**PROBLEM TO SOLVE:** Look for the word "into" in the data below, and copy every line that holds it.

Stored entries
###

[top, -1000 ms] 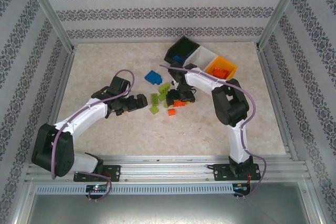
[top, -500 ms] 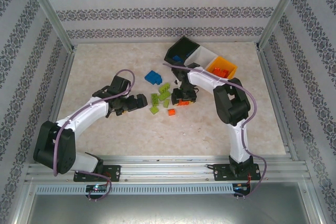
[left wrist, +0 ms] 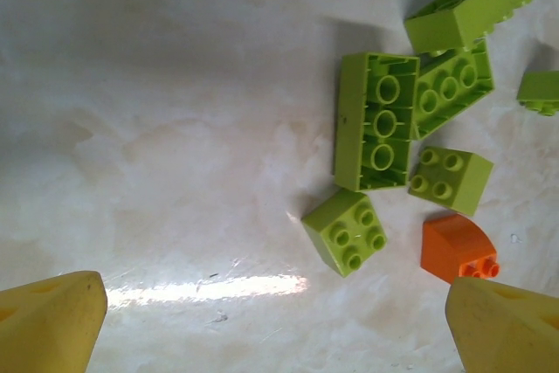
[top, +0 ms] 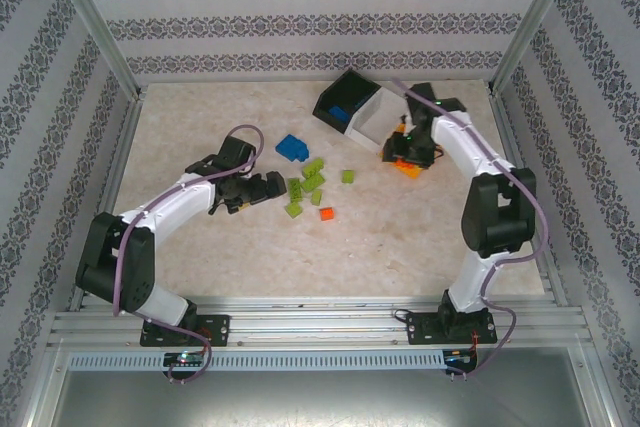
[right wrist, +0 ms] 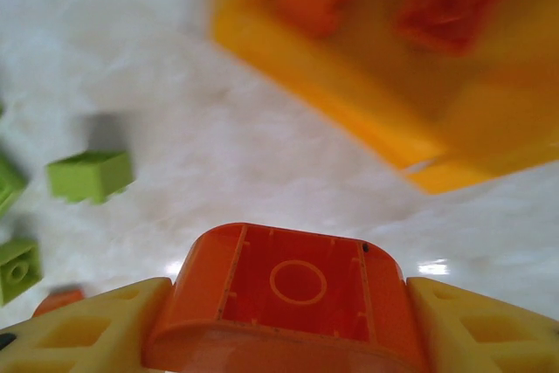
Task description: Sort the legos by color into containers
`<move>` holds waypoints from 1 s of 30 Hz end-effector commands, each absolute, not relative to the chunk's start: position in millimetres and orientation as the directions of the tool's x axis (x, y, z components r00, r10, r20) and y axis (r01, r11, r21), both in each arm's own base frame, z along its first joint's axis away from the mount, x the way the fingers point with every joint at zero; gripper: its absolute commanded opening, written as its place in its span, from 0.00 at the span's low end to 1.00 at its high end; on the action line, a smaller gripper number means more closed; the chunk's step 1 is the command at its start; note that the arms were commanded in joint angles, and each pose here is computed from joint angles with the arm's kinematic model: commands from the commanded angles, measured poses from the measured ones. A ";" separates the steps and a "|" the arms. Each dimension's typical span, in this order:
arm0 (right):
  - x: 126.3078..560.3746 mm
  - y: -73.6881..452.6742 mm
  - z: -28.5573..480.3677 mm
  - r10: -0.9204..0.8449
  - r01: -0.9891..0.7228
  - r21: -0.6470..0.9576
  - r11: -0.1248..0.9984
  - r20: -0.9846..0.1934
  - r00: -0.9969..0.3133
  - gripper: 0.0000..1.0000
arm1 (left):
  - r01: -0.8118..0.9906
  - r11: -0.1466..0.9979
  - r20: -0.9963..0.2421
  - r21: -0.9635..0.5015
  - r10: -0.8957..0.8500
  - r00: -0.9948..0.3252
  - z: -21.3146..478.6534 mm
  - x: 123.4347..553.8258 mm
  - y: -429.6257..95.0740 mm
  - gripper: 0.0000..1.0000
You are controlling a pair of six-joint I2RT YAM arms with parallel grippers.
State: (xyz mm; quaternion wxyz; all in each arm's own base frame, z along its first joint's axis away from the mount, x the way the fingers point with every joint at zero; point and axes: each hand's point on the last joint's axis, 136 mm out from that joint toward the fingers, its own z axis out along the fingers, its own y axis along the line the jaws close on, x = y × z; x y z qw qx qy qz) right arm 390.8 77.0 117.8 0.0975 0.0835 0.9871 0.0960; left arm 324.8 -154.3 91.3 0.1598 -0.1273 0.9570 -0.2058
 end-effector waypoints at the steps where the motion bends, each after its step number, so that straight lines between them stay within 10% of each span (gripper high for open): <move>1: 401.2 48.5 122.5 0.227 0.190 0.193 0.963 -0.197 -0.954 0.56 | -0.157 0.878 -0.270 -0.452 -0.302 -0.914 100.3 330.4 -162.6 1.00; 18: 498.4 -17.7 112.5 0.372 0.347 0.135 0.928 -0.298 -0.879 0.59 | -0.141 0.905 -0.267 -0.402 -0.262 -0.927 99.7 320.3 -152.8 1.00; 30: 523.4 -27.1 133.3 0.384 0.341 0.180 0.923 -0.344 -0.857 0.83 | -0.138 0.905 -0.303 -0.403 -0.274 -0.913 101.8 339.0 -154.6 1.00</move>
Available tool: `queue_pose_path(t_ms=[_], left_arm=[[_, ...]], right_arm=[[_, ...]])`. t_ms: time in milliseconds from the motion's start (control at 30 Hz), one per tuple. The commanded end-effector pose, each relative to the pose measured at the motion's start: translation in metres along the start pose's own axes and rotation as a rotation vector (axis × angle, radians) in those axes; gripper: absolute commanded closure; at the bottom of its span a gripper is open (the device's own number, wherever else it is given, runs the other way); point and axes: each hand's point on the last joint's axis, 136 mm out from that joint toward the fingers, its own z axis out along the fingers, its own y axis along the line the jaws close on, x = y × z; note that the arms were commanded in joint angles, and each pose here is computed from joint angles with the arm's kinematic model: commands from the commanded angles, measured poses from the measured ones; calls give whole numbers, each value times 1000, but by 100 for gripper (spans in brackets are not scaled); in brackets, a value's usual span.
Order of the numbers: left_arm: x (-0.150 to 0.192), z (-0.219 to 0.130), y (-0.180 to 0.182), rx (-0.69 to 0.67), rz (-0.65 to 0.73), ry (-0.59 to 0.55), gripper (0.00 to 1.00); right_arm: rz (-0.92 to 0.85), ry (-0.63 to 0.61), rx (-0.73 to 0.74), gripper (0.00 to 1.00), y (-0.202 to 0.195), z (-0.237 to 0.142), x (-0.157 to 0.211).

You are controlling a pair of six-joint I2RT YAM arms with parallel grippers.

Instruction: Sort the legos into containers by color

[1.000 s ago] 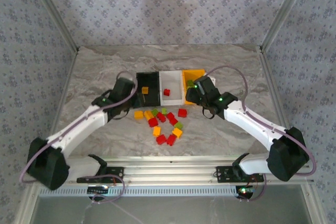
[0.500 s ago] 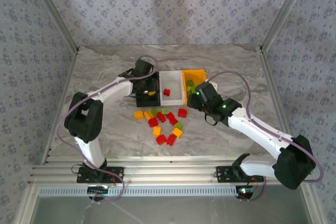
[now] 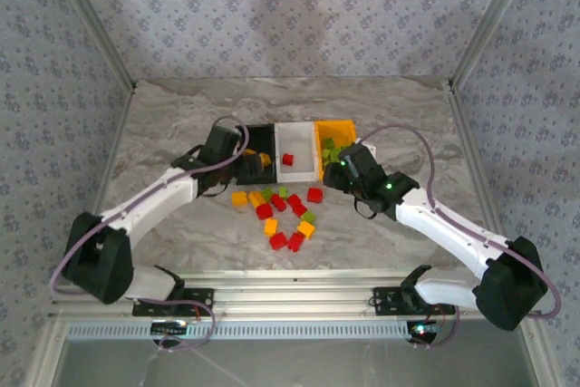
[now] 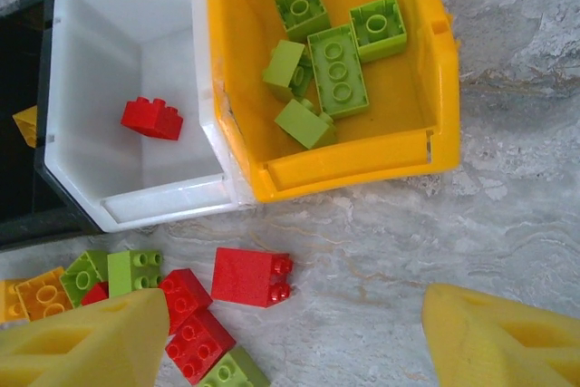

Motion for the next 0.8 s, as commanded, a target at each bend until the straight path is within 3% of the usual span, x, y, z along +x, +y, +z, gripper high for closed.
queue_pose_path(t_ms=[0,167,467,633,767], left_arm=[[37,10,18,-16,-3,81,22],[60,22,33,-37,-22,115,23],[60,44,36,-29,-24,113,28],[68,57,43,-62,-18,147,37],[73,60,50,-87,-25,161,50]], right_arm=[[17,9,-2,24,-1,4,4],[16,16,-6,24,2,5,3],[13,0,-4,24,1,-1,-2],[14,5,8,24,-3,-1,1],[16,1,5,24,-4,-3,0]])
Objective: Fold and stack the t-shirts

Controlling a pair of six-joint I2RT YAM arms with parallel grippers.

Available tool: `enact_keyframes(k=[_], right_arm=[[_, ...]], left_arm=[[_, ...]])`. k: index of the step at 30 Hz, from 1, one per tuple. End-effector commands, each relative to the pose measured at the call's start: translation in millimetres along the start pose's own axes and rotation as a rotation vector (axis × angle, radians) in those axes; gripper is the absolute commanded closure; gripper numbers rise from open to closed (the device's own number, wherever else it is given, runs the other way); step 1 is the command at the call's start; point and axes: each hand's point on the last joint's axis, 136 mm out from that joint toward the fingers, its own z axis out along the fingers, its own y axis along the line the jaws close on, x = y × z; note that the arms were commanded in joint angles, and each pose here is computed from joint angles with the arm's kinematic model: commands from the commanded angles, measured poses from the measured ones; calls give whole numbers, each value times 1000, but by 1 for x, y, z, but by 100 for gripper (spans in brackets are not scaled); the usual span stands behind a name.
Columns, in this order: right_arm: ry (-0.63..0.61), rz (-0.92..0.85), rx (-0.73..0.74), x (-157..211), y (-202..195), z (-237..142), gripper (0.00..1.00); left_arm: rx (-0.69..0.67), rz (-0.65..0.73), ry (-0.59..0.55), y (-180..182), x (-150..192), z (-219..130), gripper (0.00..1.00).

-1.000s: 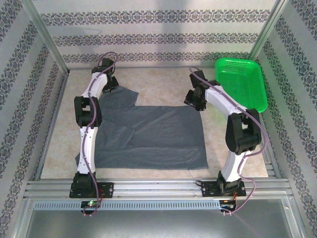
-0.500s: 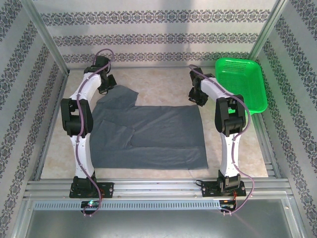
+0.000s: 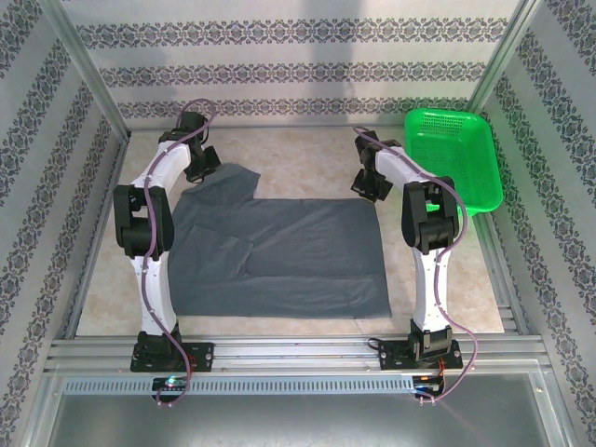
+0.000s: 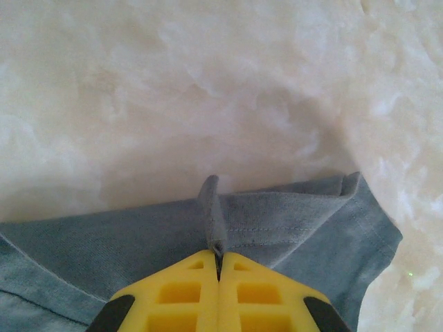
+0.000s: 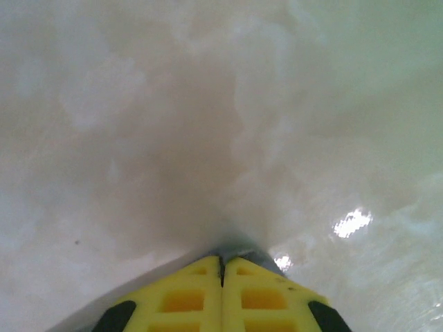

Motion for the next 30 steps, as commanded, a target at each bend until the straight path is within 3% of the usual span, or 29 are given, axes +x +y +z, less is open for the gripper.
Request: enact_keyframes(k=[1,6,14,22,30], right_arm=[[-33,-25,-33,-9,2,-12,100],[-87,-113,-103,-9,10,-37,100],[-114,-185,-125,12,-1,-69,100],[-106,-172,-154,51,-31,-92,100],[-51,-165,-152,101,-67,-92,100]], left_arm=[[30,23,-84,-8,-17,-37,100],[36,60,-112,-3,-9,-61,100],[39,48,-137,21,32,-108,100],[-76,-90,-287,80,75,-174,100],[-214,-170,-447,140,116,-246,100]])
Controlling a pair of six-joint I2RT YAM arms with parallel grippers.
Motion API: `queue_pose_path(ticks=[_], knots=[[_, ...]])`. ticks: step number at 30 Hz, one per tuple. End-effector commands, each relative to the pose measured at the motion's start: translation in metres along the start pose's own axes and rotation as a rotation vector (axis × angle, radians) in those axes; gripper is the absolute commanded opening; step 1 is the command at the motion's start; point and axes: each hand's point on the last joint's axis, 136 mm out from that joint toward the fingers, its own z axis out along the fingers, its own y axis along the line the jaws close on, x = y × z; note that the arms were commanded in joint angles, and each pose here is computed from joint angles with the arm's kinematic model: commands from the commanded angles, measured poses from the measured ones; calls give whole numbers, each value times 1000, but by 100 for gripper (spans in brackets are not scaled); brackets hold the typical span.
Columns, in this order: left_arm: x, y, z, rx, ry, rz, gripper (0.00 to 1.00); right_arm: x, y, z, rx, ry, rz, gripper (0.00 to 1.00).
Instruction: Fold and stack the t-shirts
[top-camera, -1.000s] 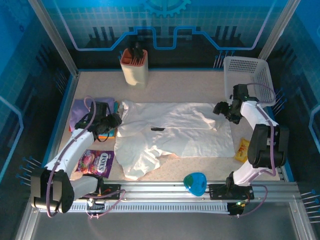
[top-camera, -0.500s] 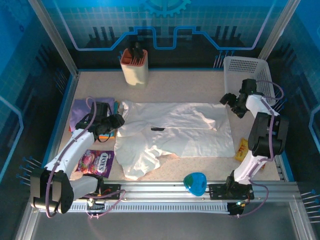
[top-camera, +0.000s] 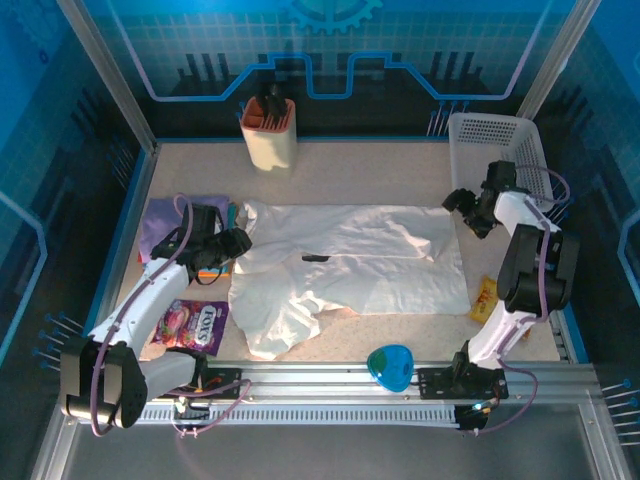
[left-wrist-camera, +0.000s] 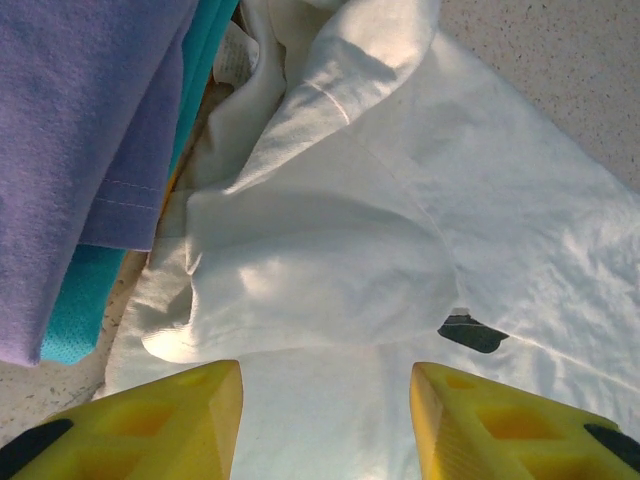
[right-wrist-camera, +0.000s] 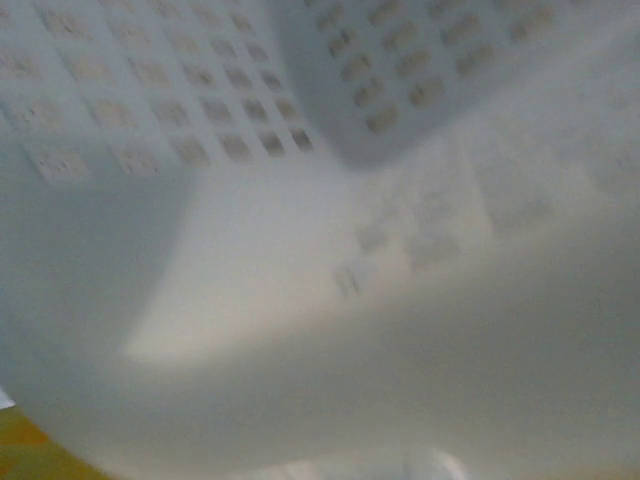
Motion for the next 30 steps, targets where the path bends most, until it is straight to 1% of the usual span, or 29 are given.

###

**REPLY:**
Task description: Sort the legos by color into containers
Instruction: Sort the legos into containers by color

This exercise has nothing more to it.